Task to complete: Starting with the line that contains "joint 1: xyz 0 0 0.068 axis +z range", reproduce each line through the end of the entries exactly as written.

[Stored items from a collection]
=-=-=

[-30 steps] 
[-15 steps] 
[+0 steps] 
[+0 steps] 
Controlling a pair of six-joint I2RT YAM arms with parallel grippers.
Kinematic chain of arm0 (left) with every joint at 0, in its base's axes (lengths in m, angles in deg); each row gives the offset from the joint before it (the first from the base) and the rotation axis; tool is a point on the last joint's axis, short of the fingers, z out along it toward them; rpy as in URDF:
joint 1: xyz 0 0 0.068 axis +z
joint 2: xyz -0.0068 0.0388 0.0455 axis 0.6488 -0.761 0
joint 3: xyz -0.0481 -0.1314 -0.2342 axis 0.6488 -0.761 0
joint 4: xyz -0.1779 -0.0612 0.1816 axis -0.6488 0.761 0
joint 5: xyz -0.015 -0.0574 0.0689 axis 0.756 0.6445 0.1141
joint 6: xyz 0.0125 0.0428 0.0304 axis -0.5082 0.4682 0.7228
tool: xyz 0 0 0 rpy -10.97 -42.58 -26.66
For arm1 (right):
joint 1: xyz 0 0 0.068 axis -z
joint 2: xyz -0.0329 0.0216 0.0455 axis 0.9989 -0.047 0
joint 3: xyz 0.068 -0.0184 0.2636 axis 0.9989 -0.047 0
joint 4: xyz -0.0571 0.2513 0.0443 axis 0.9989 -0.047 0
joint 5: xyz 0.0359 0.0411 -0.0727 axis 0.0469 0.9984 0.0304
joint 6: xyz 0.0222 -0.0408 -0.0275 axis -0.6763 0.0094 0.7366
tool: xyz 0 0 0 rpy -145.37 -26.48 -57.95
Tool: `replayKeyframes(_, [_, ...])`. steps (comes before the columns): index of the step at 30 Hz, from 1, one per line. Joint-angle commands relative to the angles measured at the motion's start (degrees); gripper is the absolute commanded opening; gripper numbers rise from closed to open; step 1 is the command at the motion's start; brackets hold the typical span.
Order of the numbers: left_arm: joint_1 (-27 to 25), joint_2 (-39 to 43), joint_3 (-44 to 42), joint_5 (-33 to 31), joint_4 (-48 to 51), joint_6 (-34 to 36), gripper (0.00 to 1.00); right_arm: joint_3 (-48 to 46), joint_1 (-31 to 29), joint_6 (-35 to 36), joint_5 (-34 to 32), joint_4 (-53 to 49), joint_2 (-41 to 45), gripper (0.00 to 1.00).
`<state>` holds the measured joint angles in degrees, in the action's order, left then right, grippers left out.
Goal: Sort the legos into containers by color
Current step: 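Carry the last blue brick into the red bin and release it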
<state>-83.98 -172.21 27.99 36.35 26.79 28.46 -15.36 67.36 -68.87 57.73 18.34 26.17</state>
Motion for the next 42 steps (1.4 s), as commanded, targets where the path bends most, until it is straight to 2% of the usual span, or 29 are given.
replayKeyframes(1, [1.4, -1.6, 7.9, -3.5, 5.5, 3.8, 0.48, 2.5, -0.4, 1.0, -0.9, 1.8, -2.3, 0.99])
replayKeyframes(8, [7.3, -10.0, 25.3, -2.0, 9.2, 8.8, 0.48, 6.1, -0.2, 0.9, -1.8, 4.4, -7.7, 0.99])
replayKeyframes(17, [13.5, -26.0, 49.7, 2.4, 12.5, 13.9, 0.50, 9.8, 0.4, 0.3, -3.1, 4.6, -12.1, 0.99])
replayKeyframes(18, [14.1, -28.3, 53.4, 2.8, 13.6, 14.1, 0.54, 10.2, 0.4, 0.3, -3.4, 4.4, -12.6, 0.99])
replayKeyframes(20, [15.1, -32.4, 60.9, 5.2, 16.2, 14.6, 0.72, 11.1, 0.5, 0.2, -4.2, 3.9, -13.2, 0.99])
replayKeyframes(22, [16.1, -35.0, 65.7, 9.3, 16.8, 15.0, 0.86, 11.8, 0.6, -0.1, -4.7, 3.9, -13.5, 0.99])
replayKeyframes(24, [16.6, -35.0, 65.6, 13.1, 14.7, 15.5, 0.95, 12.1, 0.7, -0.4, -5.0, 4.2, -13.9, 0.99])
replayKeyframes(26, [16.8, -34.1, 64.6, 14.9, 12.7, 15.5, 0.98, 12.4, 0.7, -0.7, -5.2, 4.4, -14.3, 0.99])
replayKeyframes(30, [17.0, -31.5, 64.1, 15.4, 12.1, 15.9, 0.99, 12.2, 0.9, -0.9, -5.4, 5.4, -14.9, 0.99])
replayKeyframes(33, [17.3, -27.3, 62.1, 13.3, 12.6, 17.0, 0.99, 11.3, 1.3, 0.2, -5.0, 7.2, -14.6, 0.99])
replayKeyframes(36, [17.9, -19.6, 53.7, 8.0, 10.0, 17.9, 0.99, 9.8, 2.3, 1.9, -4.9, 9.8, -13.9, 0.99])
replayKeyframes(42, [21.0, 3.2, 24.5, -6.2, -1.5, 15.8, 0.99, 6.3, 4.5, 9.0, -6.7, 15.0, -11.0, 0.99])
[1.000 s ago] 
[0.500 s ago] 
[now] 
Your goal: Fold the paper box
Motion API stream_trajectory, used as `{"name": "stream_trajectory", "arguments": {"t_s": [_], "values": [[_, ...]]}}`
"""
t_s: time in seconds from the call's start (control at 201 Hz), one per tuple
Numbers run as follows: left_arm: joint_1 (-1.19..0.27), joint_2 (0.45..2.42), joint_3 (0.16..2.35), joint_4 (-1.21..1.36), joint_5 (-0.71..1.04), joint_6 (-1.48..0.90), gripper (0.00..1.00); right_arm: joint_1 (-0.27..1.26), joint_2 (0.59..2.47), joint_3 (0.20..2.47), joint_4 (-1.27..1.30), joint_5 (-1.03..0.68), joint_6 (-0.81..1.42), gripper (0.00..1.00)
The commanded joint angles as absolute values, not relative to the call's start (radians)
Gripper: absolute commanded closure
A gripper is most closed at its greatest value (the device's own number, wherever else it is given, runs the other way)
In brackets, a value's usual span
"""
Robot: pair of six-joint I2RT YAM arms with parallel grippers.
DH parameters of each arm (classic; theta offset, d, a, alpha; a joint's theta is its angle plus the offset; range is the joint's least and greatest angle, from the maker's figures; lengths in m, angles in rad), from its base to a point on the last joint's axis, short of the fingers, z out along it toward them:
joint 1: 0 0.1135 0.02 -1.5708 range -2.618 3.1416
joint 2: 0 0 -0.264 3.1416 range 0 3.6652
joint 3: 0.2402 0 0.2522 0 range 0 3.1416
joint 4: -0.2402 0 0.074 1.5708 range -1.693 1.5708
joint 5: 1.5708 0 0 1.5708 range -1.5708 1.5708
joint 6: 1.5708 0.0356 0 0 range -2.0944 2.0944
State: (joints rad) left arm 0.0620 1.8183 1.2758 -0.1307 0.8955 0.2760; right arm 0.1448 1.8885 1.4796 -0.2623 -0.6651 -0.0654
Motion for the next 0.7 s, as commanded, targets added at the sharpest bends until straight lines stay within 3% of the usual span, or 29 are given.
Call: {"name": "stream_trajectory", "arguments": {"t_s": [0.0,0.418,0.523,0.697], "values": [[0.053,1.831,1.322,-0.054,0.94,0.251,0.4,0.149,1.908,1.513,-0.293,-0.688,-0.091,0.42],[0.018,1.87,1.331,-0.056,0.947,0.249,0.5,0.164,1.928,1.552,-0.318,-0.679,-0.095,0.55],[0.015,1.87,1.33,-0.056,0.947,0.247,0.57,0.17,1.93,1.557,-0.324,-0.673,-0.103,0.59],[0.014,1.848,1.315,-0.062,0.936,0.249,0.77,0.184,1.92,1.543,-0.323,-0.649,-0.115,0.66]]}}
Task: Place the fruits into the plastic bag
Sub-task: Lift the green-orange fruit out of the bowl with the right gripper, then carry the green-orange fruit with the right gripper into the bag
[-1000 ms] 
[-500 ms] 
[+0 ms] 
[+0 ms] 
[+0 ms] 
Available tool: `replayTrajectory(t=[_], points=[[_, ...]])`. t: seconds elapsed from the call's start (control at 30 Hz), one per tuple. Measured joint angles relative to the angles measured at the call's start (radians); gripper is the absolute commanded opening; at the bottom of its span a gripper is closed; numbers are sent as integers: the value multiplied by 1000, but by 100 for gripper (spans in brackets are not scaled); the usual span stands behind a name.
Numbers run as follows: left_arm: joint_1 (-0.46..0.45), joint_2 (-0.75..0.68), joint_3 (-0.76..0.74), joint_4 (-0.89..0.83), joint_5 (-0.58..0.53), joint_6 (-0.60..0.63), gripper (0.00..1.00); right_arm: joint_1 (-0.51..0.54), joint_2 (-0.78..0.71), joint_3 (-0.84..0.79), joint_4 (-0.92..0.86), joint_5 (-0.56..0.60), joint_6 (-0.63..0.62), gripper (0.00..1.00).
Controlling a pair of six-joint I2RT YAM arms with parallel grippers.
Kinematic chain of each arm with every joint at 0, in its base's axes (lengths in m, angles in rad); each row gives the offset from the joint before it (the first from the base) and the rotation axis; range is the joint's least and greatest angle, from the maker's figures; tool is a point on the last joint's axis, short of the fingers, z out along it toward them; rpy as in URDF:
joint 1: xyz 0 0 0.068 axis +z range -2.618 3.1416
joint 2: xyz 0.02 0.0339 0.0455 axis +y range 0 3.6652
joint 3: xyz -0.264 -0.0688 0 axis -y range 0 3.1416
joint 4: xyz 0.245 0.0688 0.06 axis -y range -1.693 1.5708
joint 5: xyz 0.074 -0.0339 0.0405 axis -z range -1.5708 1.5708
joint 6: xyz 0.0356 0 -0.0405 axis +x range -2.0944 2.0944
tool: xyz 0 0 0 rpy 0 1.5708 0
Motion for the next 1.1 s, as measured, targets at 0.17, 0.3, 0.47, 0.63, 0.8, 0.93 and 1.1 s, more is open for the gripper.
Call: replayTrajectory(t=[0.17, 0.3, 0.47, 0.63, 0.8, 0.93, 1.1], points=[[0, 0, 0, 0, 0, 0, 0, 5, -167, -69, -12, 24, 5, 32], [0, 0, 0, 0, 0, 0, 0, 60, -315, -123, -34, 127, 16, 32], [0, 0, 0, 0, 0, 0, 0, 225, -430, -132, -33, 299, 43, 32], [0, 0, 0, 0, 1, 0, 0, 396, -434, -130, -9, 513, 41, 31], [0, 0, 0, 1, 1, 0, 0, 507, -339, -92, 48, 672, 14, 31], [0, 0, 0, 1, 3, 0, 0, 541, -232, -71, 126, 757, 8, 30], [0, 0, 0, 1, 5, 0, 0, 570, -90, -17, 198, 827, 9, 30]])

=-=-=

The answer:
joint 1: xyz 0 0 0.068 axis +z range -2.618 3.1416
joint 2: xyz 0.02 0.0339 0.0455 axis +y range 0 3.6652
joint 3: xyz -0.264 -0.0688 0 axis -y range 0 3.1416
joint 4: xyz 0.245 0.0688 0.06 axis -y range -1.693 1.5708
joint 5: xyz 0.074 -0.0339 0.0405 axis -z range -1.5708 1.5708
joint 6: xyz 0.0356 0 -0.0405 axis +x range -2.0944 2.0944
tool: xyz 0 0 0 rpy 0 1.5708 0
Motion for the next 1.1 s, as measured, targets at 0.17, 0.3, 0.47, 0.63, 0.8, 0.93 and 1.1 s, more is open for the gripper.
Call: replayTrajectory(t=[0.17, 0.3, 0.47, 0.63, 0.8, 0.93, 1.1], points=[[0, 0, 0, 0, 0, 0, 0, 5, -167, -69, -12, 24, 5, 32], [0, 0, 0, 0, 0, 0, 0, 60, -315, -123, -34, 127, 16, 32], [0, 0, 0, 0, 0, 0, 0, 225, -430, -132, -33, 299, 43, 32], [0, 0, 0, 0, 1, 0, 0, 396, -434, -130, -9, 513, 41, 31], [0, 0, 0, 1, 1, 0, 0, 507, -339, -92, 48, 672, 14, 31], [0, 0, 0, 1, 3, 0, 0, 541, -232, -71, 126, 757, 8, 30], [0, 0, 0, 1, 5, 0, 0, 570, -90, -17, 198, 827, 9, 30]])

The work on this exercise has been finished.